Print out the data that follows exactly, character for character, apart from the pictures.

━━━━━━━━━━━━━━━━━━━━

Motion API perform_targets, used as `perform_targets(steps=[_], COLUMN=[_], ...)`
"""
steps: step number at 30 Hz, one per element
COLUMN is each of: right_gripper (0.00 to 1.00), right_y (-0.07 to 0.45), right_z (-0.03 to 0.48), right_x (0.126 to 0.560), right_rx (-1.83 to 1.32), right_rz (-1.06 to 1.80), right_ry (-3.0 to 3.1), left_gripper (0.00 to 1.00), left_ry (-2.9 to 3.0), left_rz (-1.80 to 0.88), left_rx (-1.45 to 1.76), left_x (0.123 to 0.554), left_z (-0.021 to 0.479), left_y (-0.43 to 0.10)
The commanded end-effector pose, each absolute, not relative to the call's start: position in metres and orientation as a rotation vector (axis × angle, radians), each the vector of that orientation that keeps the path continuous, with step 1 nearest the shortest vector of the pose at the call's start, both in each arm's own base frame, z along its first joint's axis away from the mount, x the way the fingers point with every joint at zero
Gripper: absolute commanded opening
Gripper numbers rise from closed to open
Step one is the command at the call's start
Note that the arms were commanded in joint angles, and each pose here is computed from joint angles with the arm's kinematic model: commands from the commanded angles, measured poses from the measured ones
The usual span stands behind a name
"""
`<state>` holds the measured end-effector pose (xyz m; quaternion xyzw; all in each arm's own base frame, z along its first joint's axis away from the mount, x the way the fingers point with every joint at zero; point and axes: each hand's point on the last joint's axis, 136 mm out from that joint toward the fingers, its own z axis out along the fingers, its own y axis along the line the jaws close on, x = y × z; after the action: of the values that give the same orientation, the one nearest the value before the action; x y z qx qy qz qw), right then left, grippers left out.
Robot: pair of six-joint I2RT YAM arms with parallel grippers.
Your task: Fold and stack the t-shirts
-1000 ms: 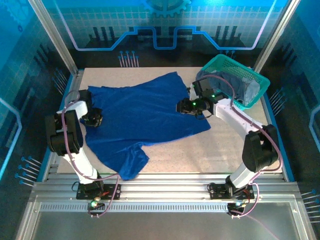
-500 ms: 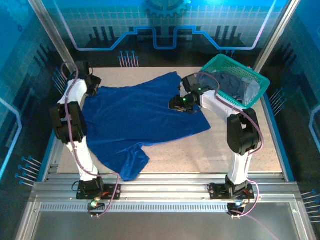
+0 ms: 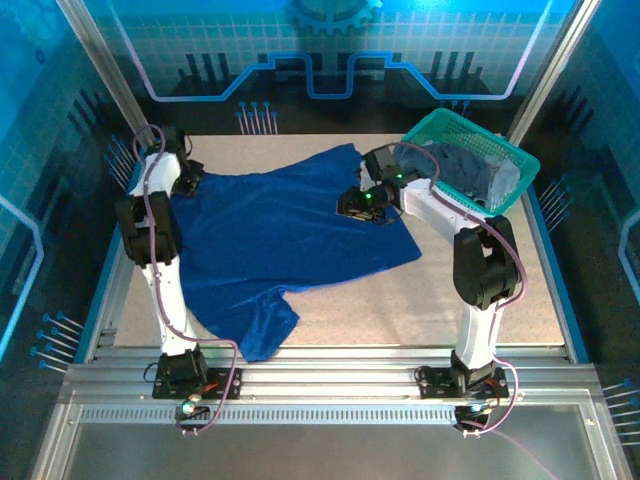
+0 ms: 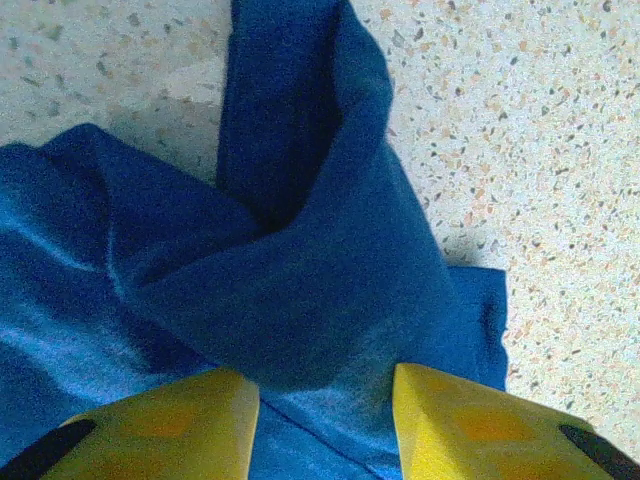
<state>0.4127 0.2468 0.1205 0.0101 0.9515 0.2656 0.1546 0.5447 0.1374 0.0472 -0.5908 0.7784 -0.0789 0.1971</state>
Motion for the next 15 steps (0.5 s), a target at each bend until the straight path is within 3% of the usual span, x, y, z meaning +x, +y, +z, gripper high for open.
perform_targets(steps=[1, 9, 15], right_gripper=[0.44, 0.44, 0.43], right_y=[0.245, 0.242, 0.241], right_z=[0.122, 0.124, 0.12], right_x=[0.411, 0.411, 0.408], right_rx=[0.049, 0.046, 0.054], right_rz=[0.786, 0.789, 0.795], right_ry=[2.733, 2.726, 2.732], left_gripper=[0.33, 0.0, 0.0], left_ry=[2.265, 2.278, 2.236], left_rz=[-0.152, -0.212, -0.295], left_rx=[-1.722, -1.707, -1.772], left_x=[0.521, 0.515, 0.487], left_z=[0.025, 0.033, 0.037], left_y=[0.14, 0.134, 0.116])
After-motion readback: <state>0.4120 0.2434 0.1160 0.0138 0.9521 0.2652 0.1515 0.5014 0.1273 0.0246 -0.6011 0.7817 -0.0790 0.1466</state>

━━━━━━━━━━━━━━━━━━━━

EXPECTED ANSWER:
Motion API perform_targets, used as `perform_targets(steps=[_], COLUMN=[_], ...)`
"""
steps: step number at 30 Hz, one per element
COLUMN is each of: right_gripper (0.00 to 1.00), right_y (-0.07 to 0.45), right_z (-0.03 to 0.48), right_x (0.126 to 0.560), right_rx (-1.83 to 1.32), right_rz (-1.06 to 1.80), right_ry (-3.0 to 3.1), left_gripper (0.00 to 1.00), left_ry (-2.9 to 3.0), left_rz (-1.80 to 0.88), left_rx (-1.45 to 1.76), left_x (0.123 to 0.554), left_z (-0.021 to 0.479), left_y (-0.43 to 0.10)
The commanded end-effector pose, each absolute, not relative to the call's start: position in metres and orientation as a rotation vector (axis × angle, radians), each the vector of that orientation that keeps the path continuous, with step 1 nearest the shortest vector of the pose at the call's start, both in each arm's own base frame, z along its first joint's axis away from the mount, x the way the fingers point with every joint at zero
Gripper: absolute commanded opening
Gripper numbers rise from closed to open
Step one is the command at the call's start
Note that the arms were commanded in joint angles, and each pose here is computed from joint angles with the arm's kinematic model: commands from the commanded angles, measured poses from the measured ones
The usual span stands behind a name
"""
`<state>` holds the measured end-effector pose (xyz m; quaternion xyzw; all in each arm's own base frame, z along its first joint's axis away from the mount, x the way the fingers point with every joint at zero; point and axes: each hand's point on the last joint's axis, 136 mm out from that joint toward the fingers, its own z axis out along the fingers, its own y axis along the line the jaws close on, x = y × z; after the action: of the values that give the same orientation, the one nearest the value before the action; x y z qx qy qz qw), right then left, grippers left out.
Robot: pair of six-joint I2RT YAM arms with parallel grippers.
Your task: Fold and stack the t-shirts
-1000 ms: 
-500 ms: 
+0 ms: 
+0 ms: 
<state>0.4127 0.2468 0.1205 0.0101 0.9515 0.2656 0.1546 0.5447 0.1374 0.0472 -0.5908 0.7784 -0.0789 0.1971</state>
Motion for the next 15 steps (0.5 s), a target at each bend until the straight path is within 3% of the usual span, x, y, z meaning +x, +y, +z, gripper high for open.
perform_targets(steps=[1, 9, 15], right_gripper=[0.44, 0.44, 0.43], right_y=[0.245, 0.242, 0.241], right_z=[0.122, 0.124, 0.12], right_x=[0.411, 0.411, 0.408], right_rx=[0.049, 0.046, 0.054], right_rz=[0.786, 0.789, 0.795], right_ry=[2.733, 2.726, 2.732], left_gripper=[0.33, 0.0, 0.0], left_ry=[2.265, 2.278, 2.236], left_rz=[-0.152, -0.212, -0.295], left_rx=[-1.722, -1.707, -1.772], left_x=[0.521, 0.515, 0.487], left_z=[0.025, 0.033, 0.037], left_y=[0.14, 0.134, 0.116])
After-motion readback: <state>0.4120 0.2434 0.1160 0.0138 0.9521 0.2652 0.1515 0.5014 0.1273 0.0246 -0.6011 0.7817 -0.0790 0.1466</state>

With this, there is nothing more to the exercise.